Work request
Can you reproduce the data beneath, keeping every line exact?

▶

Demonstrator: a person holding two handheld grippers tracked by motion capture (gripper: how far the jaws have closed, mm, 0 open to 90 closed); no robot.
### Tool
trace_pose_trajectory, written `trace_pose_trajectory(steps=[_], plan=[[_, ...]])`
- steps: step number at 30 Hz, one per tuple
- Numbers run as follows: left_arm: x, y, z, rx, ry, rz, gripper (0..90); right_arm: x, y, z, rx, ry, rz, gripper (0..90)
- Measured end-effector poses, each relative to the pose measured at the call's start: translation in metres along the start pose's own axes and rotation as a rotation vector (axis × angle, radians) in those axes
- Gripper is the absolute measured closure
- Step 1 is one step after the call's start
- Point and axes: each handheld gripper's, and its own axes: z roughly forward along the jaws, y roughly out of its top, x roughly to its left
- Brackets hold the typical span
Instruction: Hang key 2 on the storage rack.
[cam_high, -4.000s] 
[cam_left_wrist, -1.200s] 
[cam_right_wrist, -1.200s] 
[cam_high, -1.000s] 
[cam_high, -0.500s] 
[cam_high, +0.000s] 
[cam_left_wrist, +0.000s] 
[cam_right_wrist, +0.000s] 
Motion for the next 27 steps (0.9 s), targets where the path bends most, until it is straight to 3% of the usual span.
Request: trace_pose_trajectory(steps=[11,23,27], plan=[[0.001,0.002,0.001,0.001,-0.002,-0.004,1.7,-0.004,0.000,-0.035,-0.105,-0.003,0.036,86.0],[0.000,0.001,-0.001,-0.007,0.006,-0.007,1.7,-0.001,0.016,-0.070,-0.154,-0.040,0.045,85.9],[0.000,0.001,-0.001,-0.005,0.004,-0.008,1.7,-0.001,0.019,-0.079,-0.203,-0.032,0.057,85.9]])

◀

Your solution
Demonstrator: a person holding two handheld grippers tracked by motion capture (gripper: how far the jaws have closed, mm, 0 open to 90 closed); no robot.
### Tool
trace_pose_trajectory, written `trace_pose_trajectory(steps=[_], plan=[[_, ...]])`
- steps: step number at 30 Hz, one per tuple
- Numbers run as follows: left_arm: x, y, z, rx, ry, rz, gripper (0..90); right_arm: x, y, z, rx, ry, rz, gripper (0..90)
- Measured end-effector poses, each relative to the pose measured at the call's start: translation in metres along the start pose's own axes and rotation as a rotation vector (axis × angle, radians) in those axes
- Gripper is the absolute measured closure
- Step 1 is one step after the call's start
- Point and axes: each handheld gripper's, and its own axes: z roughly forward along the jaws, y roughly out of its top, x roughly to its left
- Brackets hold the typical span
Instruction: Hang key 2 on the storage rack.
[cam_high, -4.000s] 
[cam_left_wrist, -1.200s] 
[cam_right_wrist, -1.200s] 
[cam_high, -1.000s] 
[cam_high, -0.500s] 
[cam_high, +0.000s] 
[cam_left_wrist, +0.000s] 
[cam_right_wrist, +0.000s] 
Motion for the next 27 steps (0.9 s), targets where the path bends most, until it is straight to 3% of the usual span.
Request: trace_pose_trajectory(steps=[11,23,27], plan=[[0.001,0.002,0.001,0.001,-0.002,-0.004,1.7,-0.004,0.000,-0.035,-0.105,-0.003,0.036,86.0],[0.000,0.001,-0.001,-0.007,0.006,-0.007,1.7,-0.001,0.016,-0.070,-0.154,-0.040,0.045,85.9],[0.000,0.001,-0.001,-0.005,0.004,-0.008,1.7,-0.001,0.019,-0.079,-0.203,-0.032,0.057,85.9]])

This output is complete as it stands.